The importance of an address book

When I was in Junior High (or rather the Italian age equivalent), I used to have a small address book with the phone numbers of the few people I knew. At the time, cellphones weren’t so widespread, even in Italy, and we were too young to use them for the standards of the time.

In the first years of High School, cellphones started to spread around, I ended up having one, and I had a Filofax-like organiser that I used to write the numbers and the addresses on.

At the third year, I actually prepared a simple table with addresses and numbers of all the class members for us and the teachers.

I guess I always had the feeling I needed to organise my contacts’ information so I could access it easily.

I used to keep an almost complete contact list on KDE’s Kontact, before it lost its data a couple of time and I had to recover it from a backup. Since then, my “master” address book has been OSX’s. The nice thing about OSX’s Address Book is that it’s very easy to sync with my phone, so that the phone book there is just a copy of the one in OSX. And since OpenSync supports Evolution and my phone, I can copy the stuff back on Enterprise.
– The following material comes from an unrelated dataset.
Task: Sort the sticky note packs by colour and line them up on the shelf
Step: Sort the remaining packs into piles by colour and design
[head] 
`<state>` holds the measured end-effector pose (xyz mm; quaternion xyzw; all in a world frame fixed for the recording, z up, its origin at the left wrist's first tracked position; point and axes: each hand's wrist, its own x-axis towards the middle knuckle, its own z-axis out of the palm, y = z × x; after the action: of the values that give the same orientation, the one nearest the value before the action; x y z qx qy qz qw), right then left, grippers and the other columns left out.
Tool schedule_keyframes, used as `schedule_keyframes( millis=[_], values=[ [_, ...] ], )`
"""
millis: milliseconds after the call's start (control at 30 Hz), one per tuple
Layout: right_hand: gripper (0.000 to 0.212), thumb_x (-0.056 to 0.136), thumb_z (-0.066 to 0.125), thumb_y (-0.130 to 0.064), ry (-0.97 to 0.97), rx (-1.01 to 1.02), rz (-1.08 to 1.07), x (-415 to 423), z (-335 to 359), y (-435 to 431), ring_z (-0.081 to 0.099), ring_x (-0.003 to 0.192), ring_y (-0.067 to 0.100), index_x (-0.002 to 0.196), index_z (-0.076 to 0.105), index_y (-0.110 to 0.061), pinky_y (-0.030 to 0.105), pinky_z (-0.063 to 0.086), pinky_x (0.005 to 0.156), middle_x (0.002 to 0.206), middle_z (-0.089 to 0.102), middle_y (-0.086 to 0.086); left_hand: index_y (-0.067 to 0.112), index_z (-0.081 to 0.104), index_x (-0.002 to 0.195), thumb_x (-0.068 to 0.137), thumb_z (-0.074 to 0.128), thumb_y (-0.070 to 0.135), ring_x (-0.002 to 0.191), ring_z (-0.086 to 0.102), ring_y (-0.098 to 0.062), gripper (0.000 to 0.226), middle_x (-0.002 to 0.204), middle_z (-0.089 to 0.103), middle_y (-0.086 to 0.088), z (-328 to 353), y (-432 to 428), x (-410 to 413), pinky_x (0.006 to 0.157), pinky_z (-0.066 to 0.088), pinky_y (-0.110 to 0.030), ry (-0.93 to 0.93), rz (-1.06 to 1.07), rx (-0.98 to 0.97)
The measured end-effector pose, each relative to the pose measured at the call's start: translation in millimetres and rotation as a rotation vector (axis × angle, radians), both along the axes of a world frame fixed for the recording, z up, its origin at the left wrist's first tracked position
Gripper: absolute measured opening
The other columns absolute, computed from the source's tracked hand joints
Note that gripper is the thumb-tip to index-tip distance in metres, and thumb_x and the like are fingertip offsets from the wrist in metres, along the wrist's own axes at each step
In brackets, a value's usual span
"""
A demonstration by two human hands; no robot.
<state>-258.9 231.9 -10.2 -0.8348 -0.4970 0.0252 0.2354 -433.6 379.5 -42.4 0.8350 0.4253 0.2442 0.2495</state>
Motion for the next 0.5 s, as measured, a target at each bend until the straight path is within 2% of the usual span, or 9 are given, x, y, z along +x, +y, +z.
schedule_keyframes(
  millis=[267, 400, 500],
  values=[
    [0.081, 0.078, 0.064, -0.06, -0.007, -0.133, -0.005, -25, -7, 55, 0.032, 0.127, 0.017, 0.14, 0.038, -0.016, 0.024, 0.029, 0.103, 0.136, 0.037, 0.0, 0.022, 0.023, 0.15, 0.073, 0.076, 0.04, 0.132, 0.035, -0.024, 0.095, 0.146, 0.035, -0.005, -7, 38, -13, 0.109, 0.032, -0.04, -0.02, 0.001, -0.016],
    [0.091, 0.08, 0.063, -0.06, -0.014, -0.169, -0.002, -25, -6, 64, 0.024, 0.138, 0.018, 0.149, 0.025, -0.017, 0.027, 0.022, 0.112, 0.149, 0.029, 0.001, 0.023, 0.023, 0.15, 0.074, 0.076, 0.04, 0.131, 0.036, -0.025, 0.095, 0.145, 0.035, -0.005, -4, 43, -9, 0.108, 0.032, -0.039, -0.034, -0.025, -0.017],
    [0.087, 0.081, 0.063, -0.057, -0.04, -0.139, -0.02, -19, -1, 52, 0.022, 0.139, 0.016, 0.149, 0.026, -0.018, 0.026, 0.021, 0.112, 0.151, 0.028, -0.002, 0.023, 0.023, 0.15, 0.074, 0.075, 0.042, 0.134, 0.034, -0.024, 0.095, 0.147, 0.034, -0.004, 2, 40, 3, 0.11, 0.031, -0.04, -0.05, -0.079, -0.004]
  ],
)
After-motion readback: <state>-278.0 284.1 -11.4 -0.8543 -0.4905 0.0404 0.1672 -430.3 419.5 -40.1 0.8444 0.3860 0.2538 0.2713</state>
The problem here is that iSync uses a vCard 3.0 format that seems to allow customised labels on phone numbers and addresses, while the phone only keeps the standard ones. iSync also does not allow to set the “preferred” number or email address, so every time I call or send a message to someone in my phonebook, the phone asks me for which number to use. But it’s a minor issue.
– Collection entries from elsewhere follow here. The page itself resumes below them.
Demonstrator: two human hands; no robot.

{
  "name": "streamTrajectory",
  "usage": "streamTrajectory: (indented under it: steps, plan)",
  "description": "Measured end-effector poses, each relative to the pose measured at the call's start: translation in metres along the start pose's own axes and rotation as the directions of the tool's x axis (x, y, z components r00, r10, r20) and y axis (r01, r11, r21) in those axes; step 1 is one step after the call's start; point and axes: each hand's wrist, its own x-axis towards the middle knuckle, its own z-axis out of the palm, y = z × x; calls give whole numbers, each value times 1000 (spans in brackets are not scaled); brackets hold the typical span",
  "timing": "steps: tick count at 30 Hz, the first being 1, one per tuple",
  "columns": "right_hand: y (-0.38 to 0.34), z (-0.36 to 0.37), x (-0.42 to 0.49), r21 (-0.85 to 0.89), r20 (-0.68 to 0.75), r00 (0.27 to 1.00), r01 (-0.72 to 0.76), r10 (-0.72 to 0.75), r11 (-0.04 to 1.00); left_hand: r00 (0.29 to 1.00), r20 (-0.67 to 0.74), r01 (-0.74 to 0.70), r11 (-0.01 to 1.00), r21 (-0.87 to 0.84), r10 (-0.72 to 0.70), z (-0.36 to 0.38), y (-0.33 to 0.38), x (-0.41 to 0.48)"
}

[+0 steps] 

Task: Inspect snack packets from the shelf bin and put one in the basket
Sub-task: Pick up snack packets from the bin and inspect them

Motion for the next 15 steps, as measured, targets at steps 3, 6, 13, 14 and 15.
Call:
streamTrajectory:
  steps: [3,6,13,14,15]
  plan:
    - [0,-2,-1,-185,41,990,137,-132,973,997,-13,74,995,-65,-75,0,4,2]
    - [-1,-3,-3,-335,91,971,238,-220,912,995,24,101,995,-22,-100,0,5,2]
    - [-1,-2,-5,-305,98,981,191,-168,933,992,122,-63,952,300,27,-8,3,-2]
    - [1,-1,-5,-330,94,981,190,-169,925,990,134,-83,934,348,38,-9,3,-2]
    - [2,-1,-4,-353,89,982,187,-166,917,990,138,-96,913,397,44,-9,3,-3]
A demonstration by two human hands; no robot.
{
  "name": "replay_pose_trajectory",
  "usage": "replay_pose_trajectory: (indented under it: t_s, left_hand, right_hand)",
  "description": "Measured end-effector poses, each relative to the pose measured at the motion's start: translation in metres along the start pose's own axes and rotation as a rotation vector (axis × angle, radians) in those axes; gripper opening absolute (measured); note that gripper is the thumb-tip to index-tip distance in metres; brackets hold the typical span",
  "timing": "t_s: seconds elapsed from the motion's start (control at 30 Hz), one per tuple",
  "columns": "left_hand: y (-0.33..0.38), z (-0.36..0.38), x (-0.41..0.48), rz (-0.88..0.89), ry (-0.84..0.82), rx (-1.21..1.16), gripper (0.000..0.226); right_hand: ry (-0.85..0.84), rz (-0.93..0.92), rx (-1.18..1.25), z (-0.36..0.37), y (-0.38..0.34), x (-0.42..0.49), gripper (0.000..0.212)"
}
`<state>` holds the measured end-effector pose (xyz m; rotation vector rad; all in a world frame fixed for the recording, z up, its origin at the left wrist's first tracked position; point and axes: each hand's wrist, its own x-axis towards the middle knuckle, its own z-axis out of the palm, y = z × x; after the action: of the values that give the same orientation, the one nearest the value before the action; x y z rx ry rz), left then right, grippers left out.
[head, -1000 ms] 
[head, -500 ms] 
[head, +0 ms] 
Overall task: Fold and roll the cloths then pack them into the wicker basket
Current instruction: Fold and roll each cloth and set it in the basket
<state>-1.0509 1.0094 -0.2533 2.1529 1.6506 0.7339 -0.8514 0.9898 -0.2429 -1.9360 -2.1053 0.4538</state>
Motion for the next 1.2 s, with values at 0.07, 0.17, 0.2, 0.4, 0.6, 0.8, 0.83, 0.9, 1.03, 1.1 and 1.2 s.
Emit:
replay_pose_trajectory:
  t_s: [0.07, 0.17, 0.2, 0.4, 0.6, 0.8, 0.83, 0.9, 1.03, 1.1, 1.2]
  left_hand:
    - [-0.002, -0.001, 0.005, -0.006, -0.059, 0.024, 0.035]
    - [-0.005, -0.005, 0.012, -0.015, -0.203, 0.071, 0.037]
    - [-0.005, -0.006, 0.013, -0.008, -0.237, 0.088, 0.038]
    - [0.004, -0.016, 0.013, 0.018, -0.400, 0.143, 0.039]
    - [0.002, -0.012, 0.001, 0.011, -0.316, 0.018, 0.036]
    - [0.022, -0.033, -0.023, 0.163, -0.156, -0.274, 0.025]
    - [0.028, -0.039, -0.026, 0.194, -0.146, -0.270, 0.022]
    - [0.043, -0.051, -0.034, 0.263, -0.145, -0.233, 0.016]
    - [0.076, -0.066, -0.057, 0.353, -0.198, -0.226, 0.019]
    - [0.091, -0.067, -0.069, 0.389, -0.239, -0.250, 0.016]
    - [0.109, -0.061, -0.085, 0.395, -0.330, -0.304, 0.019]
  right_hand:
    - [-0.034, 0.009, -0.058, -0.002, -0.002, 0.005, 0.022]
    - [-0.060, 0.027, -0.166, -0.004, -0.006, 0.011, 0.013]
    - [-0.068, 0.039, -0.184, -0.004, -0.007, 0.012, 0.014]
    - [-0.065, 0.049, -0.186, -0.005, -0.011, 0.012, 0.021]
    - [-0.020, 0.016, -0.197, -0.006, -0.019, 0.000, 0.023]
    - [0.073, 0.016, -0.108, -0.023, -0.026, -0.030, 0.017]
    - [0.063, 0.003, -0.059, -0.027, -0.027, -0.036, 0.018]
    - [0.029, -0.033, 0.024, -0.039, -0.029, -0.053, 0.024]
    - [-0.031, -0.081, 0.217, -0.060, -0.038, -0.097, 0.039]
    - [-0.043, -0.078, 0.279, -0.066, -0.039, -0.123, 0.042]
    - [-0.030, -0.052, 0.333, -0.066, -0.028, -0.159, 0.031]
Last week I started cleaning up my phone book, and filled the blanks. Like the birthdays. Even though neither Symbian nor OSX merge the data from the address book to their calendars, it’s still useful to have it written down there (I then manually file the birthdays on Google Calendar).
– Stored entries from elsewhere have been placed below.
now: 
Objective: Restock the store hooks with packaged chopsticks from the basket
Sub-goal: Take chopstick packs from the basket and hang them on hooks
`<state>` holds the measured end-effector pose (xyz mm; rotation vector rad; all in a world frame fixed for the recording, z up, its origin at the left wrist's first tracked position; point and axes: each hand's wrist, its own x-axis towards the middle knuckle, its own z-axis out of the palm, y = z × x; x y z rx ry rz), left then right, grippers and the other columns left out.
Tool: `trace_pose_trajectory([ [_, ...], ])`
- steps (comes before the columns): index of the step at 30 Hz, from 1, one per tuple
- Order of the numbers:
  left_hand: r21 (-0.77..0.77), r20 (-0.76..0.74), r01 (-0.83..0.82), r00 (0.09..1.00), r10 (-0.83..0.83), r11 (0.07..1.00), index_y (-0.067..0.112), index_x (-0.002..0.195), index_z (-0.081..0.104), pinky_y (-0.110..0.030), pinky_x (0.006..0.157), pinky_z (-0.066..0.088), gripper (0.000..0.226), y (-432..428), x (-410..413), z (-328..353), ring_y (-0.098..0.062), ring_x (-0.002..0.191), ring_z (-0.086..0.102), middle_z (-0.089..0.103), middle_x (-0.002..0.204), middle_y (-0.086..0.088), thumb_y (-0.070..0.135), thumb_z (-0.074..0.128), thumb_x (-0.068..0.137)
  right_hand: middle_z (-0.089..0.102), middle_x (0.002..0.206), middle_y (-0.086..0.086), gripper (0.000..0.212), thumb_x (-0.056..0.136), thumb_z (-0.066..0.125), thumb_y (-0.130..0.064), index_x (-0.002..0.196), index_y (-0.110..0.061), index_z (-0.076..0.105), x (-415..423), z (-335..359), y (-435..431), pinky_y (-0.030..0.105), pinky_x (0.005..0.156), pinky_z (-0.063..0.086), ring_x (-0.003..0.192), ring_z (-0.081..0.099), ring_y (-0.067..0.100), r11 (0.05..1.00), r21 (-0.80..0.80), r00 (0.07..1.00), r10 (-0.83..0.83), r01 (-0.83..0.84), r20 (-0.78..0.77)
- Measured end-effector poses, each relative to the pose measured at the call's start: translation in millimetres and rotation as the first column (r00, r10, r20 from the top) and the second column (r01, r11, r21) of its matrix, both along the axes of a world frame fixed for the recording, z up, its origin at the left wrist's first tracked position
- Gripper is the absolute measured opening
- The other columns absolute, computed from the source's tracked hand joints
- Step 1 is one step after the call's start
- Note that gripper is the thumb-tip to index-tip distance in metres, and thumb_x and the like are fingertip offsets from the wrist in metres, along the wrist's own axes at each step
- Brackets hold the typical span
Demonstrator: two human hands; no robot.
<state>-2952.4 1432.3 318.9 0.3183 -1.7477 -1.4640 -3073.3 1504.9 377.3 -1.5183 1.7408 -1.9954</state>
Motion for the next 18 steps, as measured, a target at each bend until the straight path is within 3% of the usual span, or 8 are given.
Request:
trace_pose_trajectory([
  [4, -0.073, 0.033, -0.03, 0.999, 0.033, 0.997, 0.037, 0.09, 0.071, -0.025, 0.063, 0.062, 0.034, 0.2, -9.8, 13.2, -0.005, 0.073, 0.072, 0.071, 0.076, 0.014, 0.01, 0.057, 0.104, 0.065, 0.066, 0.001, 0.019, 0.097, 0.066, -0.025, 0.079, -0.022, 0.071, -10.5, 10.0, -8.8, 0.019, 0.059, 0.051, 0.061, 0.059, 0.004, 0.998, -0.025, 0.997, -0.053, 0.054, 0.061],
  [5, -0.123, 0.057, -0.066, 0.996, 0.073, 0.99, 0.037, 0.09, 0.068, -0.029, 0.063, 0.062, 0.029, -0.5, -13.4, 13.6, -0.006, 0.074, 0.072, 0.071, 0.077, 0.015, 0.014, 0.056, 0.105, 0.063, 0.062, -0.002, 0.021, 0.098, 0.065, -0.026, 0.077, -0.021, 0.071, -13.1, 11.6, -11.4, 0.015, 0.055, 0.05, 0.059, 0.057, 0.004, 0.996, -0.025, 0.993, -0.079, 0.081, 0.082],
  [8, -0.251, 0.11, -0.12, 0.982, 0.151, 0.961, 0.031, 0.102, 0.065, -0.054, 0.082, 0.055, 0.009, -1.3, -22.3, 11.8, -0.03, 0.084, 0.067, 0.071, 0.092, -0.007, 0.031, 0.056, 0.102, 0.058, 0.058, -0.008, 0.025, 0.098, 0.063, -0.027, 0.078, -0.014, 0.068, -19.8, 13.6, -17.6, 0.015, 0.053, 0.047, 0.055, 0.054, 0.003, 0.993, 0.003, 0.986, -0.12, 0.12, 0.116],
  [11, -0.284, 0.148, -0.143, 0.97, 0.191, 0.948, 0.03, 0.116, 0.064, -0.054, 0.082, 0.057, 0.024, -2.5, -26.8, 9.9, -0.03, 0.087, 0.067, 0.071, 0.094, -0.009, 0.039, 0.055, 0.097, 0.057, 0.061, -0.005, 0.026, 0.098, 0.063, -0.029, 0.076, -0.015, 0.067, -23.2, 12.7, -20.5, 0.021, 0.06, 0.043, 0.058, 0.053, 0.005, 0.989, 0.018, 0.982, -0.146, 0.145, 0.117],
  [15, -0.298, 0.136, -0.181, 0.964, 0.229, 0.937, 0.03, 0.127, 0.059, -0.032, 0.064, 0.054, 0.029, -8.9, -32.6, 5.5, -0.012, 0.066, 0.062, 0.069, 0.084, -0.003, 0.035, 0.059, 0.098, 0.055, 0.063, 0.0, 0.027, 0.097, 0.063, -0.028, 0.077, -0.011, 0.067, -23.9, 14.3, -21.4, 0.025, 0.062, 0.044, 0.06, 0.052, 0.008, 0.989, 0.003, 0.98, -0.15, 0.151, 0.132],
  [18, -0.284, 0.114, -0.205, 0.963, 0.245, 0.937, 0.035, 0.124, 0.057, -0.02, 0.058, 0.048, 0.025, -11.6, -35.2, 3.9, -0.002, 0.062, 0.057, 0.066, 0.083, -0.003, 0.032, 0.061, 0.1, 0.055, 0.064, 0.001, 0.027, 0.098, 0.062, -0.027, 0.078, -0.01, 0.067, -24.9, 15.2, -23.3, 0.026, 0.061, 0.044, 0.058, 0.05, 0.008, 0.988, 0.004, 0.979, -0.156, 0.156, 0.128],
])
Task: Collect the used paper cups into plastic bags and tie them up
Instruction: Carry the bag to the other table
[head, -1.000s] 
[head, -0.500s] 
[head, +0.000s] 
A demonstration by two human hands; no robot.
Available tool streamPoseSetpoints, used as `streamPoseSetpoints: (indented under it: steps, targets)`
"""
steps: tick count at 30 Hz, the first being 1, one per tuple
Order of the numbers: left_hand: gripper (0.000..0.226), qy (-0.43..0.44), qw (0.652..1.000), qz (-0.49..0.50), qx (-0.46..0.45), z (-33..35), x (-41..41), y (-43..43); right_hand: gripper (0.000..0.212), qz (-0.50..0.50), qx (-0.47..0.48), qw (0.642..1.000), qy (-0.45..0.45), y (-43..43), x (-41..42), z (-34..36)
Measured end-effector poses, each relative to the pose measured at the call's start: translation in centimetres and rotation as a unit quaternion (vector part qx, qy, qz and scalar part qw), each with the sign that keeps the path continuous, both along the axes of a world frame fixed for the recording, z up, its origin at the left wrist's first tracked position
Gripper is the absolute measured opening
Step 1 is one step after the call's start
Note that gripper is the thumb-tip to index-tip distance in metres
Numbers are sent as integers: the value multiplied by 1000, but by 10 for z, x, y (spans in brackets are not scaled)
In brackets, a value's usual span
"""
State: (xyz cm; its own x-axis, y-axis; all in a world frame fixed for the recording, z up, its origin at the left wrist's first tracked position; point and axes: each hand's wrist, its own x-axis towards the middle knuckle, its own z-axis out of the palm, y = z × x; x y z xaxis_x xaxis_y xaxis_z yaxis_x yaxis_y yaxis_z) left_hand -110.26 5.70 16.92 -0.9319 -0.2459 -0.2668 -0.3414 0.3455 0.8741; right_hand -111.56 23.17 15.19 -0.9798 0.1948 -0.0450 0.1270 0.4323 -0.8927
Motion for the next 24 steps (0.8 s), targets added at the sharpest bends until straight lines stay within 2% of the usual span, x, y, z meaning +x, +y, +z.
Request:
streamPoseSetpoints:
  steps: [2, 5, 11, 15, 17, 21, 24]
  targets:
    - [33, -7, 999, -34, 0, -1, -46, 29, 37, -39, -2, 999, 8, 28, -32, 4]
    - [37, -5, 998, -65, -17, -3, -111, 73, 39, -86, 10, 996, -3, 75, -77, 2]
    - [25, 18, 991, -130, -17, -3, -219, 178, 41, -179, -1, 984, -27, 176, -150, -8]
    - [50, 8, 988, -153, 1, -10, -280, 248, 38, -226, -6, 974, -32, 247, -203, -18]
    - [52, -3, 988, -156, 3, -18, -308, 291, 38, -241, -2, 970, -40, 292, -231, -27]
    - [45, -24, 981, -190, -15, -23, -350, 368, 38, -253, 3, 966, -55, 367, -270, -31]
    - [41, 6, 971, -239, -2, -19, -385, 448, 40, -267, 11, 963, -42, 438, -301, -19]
The relatives names are also useful: even if I don’t have a contact for them, it’s much easier to look up a name there if you forgot how the sister (or brother) of your friend is called; or if your friend have a sister (or brother) at all!

But what is the point of all this? Well, I’m afraid I haven’t seen a portable device that has an address book good enough for me. I already written about some annoyances with Nokia but for what I can see, it’s still the best choice between iPhone and Windows Mobile, at least for what concern the Address Book (synching the Windows Mobile with OSX requires paying for software, synching iPhone with Linux is unlikely at all, to begin with; and yes I do want the two systems to share the same Address Book).

I decided to lease a phone through 3 (my provider) for when I’m in the hospital, and I then decided to go with Nokia again; the nice thing is that I can change the phone if I don’t like it, without changing the lease or spending more money on it. I decided to go with an E71, the updated model of the one I am currently using (the E61). I’ll write once I have tried it whether it works with vCard 3 yet, and whether it supports a few basic features, that I think should really be considered mandatory on advanced mobile address books:

On a different note, I still haven’t found a way to easily synchronise my phonebook with the Siemens S450IP cordless: I know I can upload and download the phonebook as a single vCard file with multiple contacts, but each contact only can have one number, which makes it difficult to handle an address book that is organised with multiple numbers per contact (home, work, mobile).